I’m prototyping something a little more… experimental when it comes to algorithmics for the game I’m currently working on.
I can’t reveal too many details, but I’ve come across the following problem I would like to solve using mechanisms present in Unity already - if possible.

We have an area of space defined by a cube bounding box (Bounds struct).
This area of space is some portion of the level, irrespective of level geometry - albeit we do assume the biggest possible box contains the entirety of it (the Bounds structures in question are the leafs of the OctTree partition).
Now the question I’m trying to answer - how would one determine how much of such a bounding box is intersected by geometry on a scale of <0;1>, where 0 means it’s “free” space and 1 - the bounding box is completely contained withing geometry?

Checking intersection against Mesh/Renderer.bounds isn’t the way to go, sadly - otherwise I’m pretty sure most of the leafs would be considered as fully inside geometry, when tested against the level “floor”.

No, you know what? That is a decent approximation in conjunction with some of my other preconceptions. The counting how many within vs outside.

Each box calculated from partition is a cube.
I have a collection of Colliders resulting from OverlapBox determined on the tested Bounds.
What I can do, is I can take 27 point in the cube (basically all the corners, middles of edges, middles of faces and the center) and then check each of those point:

…because turns out if the point in the argument of ClosestPoint is a point inside the tested collider - the result of this function will be the argument itself.
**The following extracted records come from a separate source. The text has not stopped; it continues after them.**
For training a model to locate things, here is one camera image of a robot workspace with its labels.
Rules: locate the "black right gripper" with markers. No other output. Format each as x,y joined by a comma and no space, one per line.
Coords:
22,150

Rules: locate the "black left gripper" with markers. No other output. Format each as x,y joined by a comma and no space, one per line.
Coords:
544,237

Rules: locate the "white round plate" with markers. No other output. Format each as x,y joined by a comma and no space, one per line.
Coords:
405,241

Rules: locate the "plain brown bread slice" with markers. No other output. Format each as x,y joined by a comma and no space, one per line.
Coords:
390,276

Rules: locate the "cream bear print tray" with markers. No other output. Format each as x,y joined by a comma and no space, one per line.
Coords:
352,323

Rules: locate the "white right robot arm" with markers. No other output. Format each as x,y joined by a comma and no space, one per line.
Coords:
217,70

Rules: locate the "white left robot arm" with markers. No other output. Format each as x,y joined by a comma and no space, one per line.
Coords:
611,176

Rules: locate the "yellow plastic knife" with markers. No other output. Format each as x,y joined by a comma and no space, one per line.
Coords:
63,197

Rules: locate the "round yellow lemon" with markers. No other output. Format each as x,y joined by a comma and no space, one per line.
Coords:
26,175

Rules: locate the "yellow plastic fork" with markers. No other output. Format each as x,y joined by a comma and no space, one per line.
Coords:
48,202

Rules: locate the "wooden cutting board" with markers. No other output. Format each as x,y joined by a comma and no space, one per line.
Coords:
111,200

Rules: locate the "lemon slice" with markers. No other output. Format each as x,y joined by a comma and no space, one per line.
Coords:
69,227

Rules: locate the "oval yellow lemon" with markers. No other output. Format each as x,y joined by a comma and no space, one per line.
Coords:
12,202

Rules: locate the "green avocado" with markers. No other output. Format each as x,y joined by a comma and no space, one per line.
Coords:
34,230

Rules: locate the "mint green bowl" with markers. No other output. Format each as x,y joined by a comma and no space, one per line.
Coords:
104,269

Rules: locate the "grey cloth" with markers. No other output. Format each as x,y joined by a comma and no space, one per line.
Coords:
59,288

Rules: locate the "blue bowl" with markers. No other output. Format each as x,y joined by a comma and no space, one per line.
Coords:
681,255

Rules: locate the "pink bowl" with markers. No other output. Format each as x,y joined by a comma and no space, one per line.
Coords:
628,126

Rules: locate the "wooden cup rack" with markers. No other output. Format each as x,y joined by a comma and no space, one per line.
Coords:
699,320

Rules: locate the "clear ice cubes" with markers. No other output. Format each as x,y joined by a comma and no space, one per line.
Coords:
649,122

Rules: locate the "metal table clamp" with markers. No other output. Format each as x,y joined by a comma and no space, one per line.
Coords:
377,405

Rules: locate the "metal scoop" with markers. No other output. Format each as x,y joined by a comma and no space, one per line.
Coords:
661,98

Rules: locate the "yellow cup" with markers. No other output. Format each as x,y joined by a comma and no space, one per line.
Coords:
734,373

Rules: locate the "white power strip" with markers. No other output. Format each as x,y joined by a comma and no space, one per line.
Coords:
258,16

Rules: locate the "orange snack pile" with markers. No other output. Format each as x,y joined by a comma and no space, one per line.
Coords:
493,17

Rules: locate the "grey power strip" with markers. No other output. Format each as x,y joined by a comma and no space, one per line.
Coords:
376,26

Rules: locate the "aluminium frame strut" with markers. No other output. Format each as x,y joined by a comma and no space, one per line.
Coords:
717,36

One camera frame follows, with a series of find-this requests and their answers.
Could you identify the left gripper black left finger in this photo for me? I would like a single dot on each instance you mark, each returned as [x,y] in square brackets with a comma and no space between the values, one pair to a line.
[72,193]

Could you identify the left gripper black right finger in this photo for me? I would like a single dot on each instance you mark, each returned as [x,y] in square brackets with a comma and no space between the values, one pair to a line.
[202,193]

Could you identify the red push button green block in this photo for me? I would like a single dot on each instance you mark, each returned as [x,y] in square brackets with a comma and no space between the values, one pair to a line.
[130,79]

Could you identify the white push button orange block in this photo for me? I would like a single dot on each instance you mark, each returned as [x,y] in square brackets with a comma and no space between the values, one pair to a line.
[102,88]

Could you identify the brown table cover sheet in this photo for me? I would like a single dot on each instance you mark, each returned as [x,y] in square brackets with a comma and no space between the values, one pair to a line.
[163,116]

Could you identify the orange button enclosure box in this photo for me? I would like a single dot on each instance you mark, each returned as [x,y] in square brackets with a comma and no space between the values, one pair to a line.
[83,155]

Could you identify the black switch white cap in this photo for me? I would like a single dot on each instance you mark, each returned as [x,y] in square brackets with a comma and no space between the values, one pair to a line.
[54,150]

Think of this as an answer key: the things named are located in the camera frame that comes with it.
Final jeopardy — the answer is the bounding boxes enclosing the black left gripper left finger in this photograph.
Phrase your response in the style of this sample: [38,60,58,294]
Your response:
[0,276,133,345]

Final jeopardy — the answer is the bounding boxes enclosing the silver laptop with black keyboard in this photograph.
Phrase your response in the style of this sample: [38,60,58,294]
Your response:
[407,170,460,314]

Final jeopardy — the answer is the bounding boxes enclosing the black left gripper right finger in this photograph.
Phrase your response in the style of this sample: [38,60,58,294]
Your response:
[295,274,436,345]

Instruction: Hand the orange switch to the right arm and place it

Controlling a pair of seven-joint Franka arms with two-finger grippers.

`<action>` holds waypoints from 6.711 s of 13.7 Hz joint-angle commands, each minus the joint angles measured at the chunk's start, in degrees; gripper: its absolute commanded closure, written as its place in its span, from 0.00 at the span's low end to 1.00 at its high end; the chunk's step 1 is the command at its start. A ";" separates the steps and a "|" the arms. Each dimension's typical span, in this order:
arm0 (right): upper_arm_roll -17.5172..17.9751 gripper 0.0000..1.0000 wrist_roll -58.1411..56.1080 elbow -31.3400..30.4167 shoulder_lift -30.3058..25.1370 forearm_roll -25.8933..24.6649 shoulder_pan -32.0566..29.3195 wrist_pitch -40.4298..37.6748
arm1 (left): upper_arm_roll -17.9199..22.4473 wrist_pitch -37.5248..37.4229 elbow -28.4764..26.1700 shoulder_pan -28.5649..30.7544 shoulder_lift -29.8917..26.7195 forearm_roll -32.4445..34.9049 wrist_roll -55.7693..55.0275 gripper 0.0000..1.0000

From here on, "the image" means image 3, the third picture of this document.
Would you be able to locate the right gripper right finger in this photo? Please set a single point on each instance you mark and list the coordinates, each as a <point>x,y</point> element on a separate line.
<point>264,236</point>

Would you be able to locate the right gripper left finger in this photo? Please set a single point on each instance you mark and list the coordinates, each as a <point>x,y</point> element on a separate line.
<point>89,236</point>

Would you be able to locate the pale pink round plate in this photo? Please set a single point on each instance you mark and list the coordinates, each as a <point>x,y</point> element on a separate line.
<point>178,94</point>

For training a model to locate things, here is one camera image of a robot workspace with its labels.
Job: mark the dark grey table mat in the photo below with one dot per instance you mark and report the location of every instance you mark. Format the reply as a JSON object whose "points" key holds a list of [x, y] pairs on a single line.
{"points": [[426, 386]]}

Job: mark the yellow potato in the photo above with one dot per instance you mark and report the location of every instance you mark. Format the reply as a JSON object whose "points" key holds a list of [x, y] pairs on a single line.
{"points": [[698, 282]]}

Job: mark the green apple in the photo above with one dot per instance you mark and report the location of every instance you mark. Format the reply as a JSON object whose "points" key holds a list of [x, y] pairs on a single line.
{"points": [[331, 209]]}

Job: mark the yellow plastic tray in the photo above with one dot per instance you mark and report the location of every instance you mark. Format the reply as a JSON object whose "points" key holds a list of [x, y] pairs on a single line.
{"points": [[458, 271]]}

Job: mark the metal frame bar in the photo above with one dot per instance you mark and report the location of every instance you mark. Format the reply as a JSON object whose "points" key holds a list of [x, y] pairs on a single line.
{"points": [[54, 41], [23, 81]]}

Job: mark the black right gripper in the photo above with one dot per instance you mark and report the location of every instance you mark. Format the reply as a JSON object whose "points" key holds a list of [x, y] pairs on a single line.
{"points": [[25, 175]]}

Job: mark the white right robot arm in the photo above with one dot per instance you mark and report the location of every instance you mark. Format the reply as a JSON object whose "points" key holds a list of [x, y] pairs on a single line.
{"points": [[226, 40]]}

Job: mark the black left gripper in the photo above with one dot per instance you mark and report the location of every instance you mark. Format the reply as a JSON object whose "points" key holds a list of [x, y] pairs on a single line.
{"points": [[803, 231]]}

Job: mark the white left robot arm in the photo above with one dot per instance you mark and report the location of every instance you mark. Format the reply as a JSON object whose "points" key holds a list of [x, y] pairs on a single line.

Given that for my purposes I’m partitioning the space limited to a smallest size of the box (ie. if Bounds of the leaf I would want to part have size < MIN, this is when I no longer divide, and do the test instead), I should get decent results, even if the precision is technically abysmal - which isn’t something one cannot help to a degree by increasing the density of probing points (from 3^3 = 27 to, say, 4^3 = 64).

Cheers for the reply - and regardless of any chunk of salt, it did give me a decent enough for now idea how to deal with the issue.